There’s just one big problem with this movie: if you were to stop the projector a half-hour in and poll the audience about what’s going to happen next, most of them would guess correctly. By a half-hour in, once all the major characters are introduced, this whole movie rolls downhill. It’s painfully obvious what’s going to happen, every step of the way.
 
That doesn’t mean that there aren’t a few road bumps along the way, but bumps aren’t enough: you need at least one left turn. It doesn’t have to be a huge twist… You don’t need to reveal that everything the audience knows is wrong., but have the characters surprise us. (I think that Cody and Reitman thought there was a twist, in that Theron isn’t really redeemed at the end, but these days in independent movies that’s started to become the rule, not the exception. It’s not a daring choice anymore.)
Compare this to, for instance, The Color of Money. If you turned off the projector halfway through, most of the audience would guess that Tom Cruise was going to eventually reject the corrupt ways of Paul Newman and find a way to succeed without compromising his integrity. Instead it’s Newman, not Cruise, who discovers his conscience. When this plot turn happens, we’re shocked, but not baffled. In retrospect, the signs were there, but we didn’t notice them before.
 
The ending of Young Adult, certainly seemed inevitable, but not at all surprising. I think that Cody wanted to condemn her own main character, and so she didn’t allow the character to surprise her, or surprise us. If you set out to “nail” your main character, then you’ll probably have to use a hammer, and they’re going to end up flattened.
 
* Despite being totally miscast: We’re supposed to believe that this woman dejectedly eats fried chicken and Ben and Jerry’s?? Look at her!

Wednesday, August 10, 2011

The Big Idea, Part 12: Keep the Dilemma Alive

My manager, like many Hollywood types, doesn’t communicate very clearly. Once he was quickly summing up the problems he had with one of my scripts. When we got to the third act, he said “It’s very exciting, but after a certain point it all runs downhill.” I asked him to explain but he couldn’t, since he considered the point self-evident. I thought he was crazy. Was he saying that I didn’t have enough conflict? There’s no way: it was an over-the-top one-man-against-an-army-of-crazies finale. How does that roll downhill? 

I think that now, years later, I’ve finally figured out what he was saying. My hero didn’t run out of exterior conflict (or motivation, for that matter, which also sometimes happens). My hero had run out of dilemma. There were still a lot of bad guys to be defeated, but there were no more internal tension caused by those actions.

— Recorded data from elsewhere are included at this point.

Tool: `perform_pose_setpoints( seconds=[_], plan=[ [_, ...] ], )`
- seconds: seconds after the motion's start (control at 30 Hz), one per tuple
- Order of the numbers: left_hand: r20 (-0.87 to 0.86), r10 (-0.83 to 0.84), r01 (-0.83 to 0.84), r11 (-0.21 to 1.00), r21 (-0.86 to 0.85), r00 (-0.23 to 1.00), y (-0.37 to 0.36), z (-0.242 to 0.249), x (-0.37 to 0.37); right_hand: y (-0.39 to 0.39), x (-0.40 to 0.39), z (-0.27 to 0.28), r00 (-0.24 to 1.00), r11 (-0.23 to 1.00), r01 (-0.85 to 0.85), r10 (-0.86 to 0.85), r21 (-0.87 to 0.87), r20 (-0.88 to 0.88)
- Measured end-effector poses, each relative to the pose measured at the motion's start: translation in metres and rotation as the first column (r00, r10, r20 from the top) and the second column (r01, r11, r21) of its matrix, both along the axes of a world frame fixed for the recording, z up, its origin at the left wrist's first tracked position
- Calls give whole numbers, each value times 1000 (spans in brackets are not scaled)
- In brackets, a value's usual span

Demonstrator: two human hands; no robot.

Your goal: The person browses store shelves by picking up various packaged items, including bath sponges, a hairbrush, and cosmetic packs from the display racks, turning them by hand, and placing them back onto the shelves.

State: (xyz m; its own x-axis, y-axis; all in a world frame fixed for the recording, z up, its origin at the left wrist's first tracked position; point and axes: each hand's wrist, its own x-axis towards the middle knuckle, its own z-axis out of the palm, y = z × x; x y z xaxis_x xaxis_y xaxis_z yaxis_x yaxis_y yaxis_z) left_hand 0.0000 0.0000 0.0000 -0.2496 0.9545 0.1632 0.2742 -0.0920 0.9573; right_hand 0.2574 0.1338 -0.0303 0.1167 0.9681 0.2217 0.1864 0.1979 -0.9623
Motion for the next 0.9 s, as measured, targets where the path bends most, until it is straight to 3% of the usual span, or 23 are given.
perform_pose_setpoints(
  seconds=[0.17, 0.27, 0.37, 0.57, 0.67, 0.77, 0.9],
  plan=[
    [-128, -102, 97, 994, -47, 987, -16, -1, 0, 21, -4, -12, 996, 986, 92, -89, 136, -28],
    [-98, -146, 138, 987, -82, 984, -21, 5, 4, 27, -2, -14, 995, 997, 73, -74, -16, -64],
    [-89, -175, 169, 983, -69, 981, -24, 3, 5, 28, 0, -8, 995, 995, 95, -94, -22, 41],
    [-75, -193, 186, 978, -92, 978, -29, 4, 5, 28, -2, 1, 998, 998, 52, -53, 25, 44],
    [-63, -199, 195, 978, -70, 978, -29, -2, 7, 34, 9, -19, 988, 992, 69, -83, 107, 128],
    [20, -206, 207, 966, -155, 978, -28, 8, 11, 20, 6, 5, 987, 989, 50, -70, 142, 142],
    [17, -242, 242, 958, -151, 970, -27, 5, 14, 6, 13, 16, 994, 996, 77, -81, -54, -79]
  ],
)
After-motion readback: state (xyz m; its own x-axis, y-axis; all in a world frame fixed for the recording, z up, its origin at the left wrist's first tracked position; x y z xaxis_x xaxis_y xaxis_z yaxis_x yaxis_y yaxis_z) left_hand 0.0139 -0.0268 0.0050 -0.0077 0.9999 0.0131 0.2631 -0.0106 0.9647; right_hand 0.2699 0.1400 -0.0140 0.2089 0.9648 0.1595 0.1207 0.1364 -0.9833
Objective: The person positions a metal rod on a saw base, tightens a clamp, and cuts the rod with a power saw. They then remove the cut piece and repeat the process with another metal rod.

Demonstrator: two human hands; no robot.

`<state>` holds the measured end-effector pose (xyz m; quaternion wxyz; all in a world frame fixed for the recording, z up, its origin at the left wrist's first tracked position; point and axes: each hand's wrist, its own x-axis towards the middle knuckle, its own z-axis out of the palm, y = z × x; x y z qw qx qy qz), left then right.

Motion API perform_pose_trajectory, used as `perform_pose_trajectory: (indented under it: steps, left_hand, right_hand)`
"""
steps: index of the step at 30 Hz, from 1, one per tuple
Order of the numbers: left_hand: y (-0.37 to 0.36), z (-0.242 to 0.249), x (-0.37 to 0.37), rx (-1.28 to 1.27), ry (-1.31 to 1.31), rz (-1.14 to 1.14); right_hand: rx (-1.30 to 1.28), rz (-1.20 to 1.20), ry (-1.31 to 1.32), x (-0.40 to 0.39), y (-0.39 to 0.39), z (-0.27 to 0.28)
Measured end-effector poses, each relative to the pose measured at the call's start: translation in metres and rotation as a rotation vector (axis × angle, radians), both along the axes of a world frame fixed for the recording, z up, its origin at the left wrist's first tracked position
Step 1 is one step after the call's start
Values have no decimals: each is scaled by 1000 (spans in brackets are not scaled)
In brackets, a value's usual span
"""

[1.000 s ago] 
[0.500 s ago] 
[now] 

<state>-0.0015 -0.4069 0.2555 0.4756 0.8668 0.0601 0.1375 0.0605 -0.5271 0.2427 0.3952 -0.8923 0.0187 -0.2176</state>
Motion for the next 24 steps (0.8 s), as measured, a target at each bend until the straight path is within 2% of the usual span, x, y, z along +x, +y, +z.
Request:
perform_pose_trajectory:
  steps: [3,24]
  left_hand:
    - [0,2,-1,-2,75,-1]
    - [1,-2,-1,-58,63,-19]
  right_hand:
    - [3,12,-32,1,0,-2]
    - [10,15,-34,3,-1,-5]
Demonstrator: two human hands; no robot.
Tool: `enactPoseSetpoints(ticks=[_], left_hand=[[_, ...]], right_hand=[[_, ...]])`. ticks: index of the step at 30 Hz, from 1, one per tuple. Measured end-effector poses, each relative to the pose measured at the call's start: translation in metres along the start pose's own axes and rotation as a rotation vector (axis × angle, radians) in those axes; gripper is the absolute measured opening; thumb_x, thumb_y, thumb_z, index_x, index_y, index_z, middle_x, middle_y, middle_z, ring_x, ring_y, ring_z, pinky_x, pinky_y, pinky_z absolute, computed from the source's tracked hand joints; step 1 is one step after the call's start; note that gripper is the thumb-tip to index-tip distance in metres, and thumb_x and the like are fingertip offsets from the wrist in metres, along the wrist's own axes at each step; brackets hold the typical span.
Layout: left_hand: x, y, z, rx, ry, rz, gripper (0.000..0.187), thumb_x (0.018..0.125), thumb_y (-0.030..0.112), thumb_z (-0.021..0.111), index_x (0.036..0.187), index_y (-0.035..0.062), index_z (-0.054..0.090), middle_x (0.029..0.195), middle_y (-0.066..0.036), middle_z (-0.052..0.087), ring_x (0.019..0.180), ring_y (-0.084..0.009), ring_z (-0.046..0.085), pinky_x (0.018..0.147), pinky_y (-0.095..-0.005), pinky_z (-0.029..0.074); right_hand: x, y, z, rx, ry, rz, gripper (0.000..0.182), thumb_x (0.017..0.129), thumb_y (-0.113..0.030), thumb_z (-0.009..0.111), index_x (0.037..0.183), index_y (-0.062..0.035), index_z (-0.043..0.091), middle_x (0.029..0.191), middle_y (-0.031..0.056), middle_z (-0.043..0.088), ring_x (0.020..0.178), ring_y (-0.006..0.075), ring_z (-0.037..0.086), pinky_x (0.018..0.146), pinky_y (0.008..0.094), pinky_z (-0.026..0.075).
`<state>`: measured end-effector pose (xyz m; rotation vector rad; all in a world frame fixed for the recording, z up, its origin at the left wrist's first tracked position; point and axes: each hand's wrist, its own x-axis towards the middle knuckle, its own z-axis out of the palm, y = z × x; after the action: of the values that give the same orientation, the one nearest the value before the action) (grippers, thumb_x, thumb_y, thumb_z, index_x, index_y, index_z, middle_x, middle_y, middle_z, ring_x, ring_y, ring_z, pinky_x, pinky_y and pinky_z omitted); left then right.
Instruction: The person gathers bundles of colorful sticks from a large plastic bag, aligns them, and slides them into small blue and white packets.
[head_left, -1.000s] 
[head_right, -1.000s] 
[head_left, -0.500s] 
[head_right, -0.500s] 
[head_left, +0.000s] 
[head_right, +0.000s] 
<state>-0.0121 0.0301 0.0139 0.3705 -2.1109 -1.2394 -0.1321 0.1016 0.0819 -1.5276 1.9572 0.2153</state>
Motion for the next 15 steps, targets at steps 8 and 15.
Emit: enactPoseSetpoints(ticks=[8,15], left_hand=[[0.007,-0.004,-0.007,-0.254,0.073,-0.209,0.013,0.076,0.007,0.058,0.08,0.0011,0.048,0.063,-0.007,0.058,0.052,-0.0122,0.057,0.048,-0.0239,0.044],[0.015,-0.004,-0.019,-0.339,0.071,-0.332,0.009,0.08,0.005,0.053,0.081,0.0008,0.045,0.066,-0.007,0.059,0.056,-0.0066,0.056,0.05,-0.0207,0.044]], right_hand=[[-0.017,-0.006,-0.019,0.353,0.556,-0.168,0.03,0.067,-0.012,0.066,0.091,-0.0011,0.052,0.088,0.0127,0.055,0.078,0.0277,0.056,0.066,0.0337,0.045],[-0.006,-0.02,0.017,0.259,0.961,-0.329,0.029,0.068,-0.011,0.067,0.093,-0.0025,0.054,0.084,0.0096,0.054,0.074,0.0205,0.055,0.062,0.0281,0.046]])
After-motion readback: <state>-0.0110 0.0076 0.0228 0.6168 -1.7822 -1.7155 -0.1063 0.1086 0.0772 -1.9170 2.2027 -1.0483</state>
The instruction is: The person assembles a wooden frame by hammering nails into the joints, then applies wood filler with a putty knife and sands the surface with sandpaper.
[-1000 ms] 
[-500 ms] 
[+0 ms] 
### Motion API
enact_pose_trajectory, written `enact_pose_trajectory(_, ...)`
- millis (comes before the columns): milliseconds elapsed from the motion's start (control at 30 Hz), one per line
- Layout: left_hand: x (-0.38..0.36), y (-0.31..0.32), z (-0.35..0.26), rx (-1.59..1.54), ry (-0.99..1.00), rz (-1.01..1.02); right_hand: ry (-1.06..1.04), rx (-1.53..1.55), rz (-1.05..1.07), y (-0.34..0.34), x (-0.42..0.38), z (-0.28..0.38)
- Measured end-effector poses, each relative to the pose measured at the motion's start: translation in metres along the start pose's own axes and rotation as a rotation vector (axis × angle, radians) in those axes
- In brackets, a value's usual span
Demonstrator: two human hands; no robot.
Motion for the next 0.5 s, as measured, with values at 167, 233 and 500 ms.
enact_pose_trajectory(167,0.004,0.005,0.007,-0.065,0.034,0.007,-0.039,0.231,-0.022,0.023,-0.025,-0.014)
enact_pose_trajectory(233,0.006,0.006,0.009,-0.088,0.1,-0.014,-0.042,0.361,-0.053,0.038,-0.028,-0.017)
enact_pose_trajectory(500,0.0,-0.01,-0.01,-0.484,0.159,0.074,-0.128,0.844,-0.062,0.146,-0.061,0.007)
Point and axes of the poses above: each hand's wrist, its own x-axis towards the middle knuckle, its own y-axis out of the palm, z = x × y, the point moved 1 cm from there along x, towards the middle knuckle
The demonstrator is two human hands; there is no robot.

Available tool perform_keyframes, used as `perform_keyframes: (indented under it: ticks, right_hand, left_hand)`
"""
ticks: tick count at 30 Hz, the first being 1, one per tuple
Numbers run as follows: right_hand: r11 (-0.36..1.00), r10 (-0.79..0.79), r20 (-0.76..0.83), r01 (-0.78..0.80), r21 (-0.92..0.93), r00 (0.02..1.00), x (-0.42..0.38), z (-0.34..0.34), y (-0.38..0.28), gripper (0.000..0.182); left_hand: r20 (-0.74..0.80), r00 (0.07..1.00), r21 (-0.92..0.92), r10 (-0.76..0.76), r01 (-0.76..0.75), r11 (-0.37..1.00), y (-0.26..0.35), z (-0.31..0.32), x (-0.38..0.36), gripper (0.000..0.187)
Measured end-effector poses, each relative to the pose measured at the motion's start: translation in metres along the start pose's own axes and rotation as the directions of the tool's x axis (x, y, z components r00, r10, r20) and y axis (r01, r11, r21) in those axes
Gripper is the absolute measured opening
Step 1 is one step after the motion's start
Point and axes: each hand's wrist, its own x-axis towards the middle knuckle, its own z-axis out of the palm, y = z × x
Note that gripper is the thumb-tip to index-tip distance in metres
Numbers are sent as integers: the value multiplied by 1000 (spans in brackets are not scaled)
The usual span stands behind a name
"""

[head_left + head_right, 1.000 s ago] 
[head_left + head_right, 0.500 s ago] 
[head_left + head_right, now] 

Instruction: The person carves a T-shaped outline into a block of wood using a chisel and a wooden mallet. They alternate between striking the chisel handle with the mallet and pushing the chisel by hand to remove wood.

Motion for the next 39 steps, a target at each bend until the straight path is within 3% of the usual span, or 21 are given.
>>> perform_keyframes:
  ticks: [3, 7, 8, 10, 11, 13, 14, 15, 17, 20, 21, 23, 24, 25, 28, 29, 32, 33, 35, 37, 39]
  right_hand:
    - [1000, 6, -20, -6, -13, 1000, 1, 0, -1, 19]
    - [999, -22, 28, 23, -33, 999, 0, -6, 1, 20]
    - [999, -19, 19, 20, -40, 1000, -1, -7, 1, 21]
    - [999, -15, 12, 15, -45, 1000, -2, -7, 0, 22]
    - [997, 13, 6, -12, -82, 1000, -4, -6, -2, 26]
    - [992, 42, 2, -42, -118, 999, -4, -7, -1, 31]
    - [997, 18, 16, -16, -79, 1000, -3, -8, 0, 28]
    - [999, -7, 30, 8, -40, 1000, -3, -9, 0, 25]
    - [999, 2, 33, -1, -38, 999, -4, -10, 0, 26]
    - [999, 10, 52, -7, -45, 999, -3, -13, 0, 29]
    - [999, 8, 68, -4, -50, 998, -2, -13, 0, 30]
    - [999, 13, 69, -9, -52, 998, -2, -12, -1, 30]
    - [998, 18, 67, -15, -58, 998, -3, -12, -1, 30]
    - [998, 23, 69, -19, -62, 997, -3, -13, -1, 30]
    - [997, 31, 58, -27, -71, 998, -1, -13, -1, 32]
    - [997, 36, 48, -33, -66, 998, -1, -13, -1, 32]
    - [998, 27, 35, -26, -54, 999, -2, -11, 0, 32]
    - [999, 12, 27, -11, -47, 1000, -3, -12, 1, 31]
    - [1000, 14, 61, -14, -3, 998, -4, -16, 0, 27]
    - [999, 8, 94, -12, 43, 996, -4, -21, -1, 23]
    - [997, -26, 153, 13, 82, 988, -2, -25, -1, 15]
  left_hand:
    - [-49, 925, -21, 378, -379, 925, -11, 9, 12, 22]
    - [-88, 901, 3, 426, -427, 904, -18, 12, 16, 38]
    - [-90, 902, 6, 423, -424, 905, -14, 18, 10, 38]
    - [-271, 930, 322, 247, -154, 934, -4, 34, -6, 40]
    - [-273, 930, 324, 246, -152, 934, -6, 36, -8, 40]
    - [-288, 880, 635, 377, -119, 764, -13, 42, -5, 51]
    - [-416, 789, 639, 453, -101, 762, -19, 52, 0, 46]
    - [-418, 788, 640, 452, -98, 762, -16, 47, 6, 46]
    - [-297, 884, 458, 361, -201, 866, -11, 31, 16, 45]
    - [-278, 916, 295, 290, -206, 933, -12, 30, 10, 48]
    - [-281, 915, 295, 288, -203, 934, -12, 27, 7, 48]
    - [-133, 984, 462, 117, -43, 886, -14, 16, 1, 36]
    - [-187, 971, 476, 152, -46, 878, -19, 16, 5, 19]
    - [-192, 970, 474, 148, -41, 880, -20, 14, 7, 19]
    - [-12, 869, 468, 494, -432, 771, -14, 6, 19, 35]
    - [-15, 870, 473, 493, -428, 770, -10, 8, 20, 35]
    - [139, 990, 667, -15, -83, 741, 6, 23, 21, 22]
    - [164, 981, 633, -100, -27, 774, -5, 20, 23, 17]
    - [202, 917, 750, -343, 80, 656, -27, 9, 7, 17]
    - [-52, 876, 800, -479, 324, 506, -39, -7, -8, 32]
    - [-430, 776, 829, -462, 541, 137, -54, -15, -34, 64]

Once I figured this out, it was an easy fix: I had to send my good guy into the final confrontation still seeking the temptation the bad guy had offered. I had to push the good guy’s final rejection of that temptation as late as possible, right at the heart of the climax. The hero’s dilemma should be exacerbated by the conflict, and vice versa, until the last moment, when the resolution of the dilemma and the resolution of the conflict should happen at about the same time.
 
This means that the dilemma can’t be “should I fight back or not?” That’s the dilemma in Bruce Lee’s first movie The Big Boss (Originally released in the west at Fists of Fury) Lee’s fans have to sit there and suffer the whole time while Lee refuses to fight. Then he finally caves and the final half hour is spectacular, but it’s also inert because the dilemma is over. This movie gets it exactly wrong: its dilemma and conflict are mutually exclusive.Die Hard is very tidy: Willis wins his wife back by shooting the bad guy dead, but not every concept lends itself towards wrapping up the dilemma and the conflict at the same moment. Many comedies, like Date Night wrap up the dilemma (the marriage problems, in this instance) in a quiet scene after the climax. In movies like Rear Window, we see that the underlying dilemma (the different interests of Kelly and Stewart) has not been resolved at all, though the climax brought about a temporary truce. These are both fine.

The dilemma can continue past the climax, but it can’t end very far before it, or else everything will roll downhill.